-- PROVIDED INFORMATION follows --

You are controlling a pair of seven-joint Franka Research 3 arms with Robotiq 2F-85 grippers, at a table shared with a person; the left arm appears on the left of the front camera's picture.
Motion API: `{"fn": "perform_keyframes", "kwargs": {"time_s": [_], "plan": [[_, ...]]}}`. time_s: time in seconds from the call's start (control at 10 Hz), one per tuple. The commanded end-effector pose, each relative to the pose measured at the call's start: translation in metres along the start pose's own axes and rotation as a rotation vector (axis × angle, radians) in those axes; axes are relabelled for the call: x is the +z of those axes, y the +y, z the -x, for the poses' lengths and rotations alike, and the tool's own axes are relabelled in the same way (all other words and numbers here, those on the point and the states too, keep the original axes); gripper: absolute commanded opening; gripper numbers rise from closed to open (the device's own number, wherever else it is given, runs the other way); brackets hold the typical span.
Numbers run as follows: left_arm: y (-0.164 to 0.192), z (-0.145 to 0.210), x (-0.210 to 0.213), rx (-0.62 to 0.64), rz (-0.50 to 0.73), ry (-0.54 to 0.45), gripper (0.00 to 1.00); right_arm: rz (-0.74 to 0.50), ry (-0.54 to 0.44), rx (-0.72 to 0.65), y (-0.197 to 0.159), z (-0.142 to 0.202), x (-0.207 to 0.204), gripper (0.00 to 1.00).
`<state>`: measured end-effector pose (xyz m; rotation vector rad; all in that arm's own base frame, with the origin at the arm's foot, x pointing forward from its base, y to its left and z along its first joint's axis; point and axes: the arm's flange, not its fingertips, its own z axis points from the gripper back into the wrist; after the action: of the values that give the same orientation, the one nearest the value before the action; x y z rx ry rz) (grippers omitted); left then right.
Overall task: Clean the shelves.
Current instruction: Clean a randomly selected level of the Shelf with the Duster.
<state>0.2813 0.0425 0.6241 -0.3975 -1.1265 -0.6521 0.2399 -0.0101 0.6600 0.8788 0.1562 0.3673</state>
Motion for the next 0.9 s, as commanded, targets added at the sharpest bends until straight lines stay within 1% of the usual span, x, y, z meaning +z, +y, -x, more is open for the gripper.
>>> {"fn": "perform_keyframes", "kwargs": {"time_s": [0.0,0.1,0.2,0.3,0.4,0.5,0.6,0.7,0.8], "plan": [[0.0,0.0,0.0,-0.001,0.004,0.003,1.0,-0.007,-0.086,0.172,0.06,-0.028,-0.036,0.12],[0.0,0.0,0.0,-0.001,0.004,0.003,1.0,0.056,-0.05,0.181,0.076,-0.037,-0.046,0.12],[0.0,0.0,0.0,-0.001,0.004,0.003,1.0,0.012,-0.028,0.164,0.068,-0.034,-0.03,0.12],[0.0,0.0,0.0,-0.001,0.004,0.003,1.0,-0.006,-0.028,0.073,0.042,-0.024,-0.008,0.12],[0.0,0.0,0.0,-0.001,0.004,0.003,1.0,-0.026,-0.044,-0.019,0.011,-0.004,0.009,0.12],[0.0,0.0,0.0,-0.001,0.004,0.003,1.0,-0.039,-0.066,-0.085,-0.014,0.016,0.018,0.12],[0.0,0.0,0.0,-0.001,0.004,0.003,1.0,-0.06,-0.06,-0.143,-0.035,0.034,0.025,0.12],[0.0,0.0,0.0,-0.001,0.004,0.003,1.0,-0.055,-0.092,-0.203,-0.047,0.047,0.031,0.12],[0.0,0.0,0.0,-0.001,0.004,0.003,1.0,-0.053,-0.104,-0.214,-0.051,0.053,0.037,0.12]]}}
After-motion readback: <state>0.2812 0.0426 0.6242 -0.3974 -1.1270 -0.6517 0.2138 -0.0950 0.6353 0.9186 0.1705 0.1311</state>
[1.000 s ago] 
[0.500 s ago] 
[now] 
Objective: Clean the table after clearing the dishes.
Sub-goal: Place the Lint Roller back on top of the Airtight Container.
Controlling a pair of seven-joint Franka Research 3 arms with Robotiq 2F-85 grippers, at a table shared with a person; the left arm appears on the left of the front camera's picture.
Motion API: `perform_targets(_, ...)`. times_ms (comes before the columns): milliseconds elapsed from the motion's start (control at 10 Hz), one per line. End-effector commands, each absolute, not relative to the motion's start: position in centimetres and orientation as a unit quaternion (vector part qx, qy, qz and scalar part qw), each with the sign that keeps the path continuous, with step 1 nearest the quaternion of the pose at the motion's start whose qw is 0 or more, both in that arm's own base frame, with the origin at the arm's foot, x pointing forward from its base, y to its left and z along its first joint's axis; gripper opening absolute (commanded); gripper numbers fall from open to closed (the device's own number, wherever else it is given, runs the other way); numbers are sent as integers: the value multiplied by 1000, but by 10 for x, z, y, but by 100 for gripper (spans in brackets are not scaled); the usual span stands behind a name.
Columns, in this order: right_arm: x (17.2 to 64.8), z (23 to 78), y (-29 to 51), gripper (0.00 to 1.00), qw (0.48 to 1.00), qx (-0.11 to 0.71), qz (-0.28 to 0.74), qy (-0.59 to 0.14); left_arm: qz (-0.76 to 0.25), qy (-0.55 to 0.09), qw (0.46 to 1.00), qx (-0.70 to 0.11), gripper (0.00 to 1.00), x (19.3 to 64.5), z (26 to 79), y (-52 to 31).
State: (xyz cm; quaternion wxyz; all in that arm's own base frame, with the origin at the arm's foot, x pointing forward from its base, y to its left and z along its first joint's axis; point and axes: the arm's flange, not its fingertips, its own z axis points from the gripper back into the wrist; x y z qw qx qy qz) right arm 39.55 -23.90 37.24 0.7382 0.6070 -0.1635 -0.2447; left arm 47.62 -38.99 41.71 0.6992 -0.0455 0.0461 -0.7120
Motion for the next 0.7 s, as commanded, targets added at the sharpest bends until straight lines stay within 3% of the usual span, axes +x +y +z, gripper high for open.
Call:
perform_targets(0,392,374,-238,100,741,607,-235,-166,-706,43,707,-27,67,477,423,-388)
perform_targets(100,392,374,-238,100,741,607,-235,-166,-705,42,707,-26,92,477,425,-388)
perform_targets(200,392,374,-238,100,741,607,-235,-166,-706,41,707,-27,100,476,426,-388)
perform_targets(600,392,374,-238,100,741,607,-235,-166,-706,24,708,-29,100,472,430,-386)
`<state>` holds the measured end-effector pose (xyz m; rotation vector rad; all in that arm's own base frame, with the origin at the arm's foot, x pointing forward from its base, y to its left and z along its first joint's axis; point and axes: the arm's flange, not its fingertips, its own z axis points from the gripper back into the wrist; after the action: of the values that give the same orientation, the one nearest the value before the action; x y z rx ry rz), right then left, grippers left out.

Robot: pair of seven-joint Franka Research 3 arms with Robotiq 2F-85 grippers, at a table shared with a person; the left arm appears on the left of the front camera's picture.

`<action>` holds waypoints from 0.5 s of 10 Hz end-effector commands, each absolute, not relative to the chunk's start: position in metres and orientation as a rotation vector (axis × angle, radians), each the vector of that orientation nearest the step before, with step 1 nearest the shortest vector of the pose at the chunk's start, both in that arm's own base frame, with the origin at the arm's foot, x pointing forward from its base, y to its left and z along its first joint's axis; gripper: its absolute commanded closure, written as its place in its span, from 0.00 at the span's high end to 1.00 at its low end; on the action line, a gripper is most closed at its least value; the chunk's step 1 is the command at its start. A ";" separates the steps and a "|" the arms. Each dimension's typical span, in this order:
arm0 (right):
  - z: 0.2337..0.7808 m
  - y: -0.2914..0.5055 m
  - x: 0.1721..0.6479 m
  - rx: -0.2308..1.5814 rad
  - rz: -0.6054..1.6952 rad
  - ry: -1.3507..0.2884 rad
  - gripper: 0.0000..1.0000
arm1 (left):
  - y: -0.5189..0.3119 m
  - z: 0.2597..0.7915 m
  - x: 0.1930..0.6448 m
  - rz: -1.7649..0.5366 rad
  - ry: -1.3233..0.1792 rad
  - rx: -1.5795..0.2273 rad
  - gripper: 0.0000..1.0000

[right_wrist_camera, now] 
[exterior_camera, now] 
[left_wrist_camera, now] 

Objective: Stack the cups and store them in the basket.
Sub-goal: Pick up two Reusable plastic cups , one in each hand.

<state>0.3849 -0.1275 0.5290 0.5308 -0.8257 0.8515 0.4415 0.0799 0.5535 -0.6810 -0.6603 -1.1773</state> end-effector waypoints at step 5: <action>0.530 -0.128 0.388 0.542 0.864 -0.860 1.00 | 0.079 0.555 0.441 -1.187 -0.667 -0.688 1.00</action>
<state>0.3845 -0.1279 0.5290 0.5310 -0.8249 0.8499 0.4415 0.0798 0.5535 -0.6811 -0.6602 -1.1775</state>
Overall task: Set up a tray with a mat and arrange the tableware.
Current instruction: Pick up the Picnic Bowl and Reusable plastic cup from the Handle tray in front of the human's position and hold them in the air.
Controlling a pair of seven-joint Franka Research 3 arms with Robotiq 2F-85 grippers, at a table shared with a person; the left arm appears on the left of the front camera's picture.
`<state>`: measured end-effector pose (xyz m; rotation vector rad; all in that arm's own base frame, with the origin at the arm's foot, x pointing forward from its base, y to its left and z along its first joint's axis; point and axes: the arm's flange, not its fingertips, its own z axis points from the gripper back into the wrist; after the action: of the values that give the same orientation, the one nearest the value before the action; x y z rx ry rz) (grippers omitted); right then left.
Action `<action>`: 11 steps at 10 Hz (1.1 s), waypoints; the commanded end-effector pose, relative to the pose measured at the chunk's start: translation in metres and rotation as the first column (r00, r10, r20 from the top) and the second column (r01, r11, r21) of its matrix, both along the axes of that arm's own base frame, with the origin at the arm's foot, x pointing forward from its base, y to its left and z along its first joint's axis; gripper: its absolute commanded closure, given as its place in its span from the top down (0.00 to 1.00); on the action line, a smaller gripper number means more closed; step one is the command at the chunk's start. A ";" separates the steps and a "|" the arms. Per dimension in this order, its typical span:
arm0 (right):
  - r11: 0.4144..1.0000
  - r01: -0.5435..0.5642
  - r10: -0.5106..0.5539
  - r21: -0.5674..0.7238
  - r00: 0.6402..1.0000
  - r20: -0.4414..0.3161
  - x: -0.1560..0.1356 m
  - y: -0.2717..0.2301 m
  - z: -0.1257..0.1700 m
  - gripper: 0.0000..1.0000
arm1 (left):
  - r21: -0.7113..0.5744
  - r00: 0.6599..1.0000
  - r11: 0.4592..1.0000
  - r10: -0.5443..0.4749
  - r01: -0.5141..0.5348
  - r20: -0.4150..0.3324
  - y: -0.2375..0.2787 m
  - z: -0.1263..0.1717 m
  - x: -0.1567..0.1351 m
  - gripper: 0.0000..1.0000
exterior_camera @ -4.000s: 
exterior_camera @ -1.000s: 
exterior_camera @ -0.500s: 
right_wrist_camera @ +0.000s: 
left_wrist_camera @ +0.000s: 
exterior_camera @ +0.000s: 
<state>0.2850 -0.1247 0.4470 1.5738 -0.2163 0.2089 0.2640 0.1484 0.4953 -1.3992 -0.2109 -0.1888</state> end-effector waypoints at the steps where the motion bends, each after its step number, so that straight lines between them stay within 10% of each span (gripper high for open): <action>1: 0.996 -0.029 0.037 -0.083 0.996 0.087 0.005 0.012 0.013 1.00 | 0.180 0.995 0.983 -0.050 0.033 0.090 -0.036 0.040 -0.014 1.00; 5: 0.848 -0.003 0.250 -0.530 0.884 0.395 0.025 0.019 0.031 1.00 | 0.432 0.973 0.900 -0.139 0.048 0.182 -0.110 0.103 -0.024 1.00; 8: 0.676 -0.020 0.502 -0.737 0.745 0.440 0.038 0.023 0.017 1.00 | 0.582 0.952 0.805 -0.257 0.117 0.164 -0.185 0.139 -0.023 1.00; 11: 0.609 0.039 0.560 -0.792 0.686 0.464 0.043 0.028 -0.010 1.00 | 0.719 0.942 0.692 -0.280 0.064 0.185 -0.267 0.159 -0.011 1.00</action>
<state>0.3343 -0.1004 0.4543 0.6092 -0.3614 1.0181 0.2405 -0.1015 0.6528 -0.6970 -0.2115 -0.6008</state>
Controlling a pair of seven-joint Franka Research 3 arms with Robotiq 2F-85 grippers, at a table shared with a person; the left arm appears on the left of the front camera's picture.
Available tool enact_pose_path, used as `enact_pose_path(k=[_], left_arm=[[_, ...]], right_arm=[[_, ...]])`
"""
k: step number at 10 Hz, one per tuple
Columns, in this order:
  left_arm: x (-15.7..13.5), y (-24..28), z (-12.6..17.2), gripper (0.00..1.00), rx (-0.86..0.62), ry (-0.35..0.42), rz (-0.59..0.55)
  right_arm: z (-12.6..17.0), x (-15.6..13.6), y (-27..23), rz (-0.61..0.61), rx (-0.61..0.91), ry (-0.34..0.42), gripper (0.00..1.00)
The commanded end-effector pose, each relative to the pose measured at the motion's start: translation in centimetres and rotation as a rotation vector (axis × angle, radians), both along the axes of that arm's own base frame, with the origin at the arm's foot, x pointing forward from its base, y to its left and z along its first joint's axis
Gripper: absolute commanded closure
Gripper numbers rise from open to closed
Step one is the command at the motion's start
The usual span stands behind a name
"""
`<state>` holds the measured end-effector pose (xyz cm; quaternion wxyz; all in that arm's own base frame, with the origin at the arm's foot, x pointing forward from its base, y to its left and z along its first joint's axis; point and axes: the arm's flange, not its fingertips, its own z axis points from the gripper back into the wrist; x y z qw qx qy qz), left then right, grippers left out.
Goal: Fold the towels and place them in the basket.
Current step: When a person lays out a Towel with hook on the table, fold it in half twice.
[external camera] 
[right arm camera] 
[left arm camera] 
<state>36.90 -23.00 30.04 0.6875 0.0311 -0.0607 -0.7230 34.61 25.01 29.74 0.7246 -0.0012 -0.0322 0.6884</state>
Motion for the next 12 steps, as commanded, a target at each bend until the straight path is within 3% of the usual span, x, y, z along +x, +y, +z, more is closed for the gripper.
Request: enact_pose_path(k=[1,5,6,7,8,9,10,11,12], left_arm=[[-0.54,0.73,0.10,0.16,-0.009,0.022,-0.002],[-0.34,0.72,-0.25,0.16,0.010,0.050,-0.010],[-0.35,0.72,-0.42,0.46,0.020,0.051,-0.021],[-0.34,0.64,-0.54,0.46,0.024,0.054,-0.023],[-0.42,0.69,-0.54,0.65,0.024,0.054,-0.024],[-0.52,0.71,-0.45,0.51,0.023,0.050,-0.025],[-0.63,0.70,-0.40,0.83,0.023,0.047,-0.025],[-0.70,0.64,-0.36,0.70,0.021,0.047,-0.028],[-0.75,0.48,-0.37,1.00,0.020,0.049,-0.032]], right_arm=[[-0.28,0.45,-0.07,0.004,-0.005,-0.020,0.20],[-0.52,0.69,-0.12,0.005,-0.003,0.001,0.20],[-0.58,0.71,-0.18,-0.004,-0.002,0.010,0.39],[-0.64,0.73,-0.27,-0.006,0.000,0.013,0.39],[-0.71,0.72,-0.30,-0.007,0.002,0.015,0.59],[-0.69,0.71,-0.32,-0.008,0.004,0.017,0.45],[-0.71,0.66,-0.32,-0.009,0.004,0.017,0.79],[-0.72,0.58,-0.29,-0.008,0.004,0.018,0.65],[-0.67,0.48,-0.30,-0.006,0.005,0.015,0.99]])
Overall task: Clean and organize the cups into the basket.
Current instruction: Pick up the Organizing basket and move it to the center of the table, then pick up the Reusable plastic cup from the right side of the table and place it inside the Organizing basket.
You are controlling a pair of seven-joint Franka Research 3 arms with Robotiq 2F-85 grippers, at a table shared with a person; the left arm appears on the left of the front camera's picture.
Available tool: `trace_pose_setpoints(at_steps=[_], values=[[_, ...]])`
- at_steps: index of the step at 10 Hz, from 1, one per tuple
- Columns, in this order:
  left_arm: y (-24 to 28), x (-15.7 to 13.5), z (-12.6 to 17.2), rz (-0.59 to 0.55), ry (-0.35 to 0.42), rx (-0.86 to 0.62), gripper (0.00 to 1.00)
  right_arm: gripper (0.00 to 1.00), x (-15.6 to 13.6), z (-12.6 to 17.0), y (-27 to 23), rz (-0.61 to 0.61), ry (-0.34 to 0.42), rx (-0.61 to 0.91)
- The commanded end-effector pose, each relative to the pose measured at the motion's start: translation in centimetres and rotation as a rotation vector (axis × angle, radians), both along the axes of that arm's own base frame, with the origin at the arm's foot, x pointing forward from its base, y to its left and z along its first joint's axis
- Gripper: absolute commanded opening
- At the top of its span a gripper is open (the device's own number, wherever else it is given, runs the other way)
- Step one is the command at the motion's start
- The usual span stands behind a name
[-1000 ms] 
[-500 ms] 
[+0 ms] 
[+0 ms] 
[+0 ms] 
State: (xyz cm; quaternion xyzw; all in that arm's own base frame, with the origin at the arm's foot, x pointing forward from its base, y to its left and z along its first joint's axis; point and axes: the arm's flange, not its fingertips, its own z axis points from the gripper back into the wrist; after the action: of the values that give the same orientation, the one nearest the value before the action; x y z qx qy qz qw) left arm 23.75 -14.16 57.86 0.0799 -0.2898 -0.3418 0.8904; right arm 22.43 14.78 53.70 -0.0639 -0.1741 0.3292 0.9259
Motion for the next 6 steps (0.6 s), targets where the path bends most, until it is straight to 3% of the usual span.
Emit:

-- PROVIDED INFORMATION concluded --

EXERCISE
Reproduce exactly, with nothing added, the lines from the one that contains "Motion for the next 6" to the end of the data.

REPLY
Motion for the next 6 steps (0.6 s), targets where the path bends most, until it is straight to 3% of the usual span.
Emit:

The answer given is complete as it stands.